Monday 13 January 2020

ALBUM REVIEW: Kirk Windstein, "Dream in Motion"

By: Richard Maw

Album Type: Full Length
Date Released: 24/01/2020
Label: eOne Music

“Dream in Motion” CD//DD//LP track listing:

1). Dream in Motion
2). Hollow Dying Man
3). Once Again
4). Enemy in Disguise
5). The World You Know
6). Toxic
7). The Healing
8). Necropolis
9). The Ugly Truth
10). Aqualung

The Review:

Kirk Windstein is certainly an underground legend- Crowbar, Down, working with Jamey Jasta- his has quite a curriculum vitae. His debut solo LP proper (nothwithstanding the Jasta pairing) is a very intriguing proposition. Crowbar are heavier than lead and as sludgy as a swamp; what can Windstein bring to the table beyond that. Well, as keen fans will know, Windstein is a big fan of 70s rock and classic songwriting. Certainly, opener “Dream in Motion” is weighty and swampy but it is also hooky and surprisingly... breezy. As the album unfolds, you get a definite sense that this is not Crowbar Mk. II but is instead a kind of mid point between Kirk's influences and his Alma mater.

Over the course of “Hollow Dying Man” and “Once Again”, there is actually plenty of darkness but a little more light than you might expect. The latter is dreamy and ethereal in sound- akin to Mastodon at their most mellow. From there, there is plenty of clean guitar on offer on “Enemy In Disguise” and again it is not huge riffing that draws you in, but the dreamlike spacey quality of the sound. The melancholy vibes continue on through “The World You Know”- as do the melodies. It's like a stripped bare Crowbar with the melodies pushed to the fore while the riffs take a back seat.

There is heaviness and riffage, of course, “Toxic” provides that in spades and comes on strong with its doomy sludge but it also has a lighter side as the dynamics are pushed. Windstein's usual themes of self loathing and desperation are apparent, as per, but with some of the sounds there is also hope. Even the title of “The Healing” states this explicitly. It has quiet and loud dynamics and is a worthy instrumental piece. “Necropolis” is again lighter and akin to almost shoegaze type material... were it not for the glacial tempo and inherent darkness.

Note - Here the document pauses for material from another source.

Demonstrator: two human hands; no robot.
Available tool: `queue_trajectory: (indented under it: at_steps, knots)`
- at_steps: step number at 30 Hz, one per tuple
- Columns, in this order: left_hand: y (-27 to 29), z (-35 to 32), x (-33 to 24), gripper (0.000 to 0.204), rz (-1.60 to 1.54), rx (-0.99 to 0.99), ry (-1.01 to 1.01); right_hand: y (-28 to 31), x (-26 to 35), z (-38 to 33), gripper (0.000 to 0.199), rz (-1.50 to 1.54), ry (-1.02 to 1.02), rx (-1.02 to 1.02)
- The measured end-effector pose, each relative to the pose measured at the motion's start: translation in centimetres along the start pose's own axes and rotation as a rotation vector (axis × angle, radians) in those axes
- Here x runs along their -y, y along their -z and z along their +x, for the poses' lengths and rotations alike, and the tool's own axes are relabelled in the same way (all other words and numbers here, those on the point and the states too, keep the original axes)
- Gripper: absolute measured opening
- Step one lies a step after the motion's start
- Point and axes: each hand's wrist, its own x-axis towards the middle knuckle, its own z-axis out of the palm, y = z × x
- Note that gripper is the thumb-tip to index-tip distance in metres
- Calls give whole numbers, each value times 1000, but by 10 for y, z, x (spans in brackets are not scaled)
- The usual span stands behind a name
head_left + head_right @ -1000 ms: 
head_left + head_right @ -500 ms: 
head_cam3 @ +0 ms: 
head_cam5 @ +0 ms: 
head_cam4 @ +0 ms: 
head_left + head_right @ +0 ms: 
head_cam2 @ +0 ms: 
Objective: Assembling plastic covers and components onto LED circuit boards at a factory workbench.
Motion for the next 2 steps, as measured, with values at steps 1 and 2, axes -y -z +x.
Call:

By the time of the album's latter stages, it has become clear that Windstein wanted to make an album that didn't rely on brute force but instead let the melodic hooks bring the weight and create atmosphere through an air filled production and reverb combined with the clean sounds on offer. “The Ugly Truth” is a fine example of that ethos and then there is only the Jethro Tull cover of “Aqualung” to finish things. It's a fine cover and a solid snapshot of what perhaps Windstein was invoking over the course of the record; Tull were always not really one thing or another. They weren't rock, folk, pop, hard rock, rock n roll, jazz, blues or anything else but were instead a combination of all those things and created startling music, particularly through their 60s and 70s heyday.

Windstein, then, has a created a mellow and dynamic album with lots of light and dark. It wouldn't have worked as a Crowbar record, so his venturing outside of that stricture is to be commended. A good and worthwhile solo record.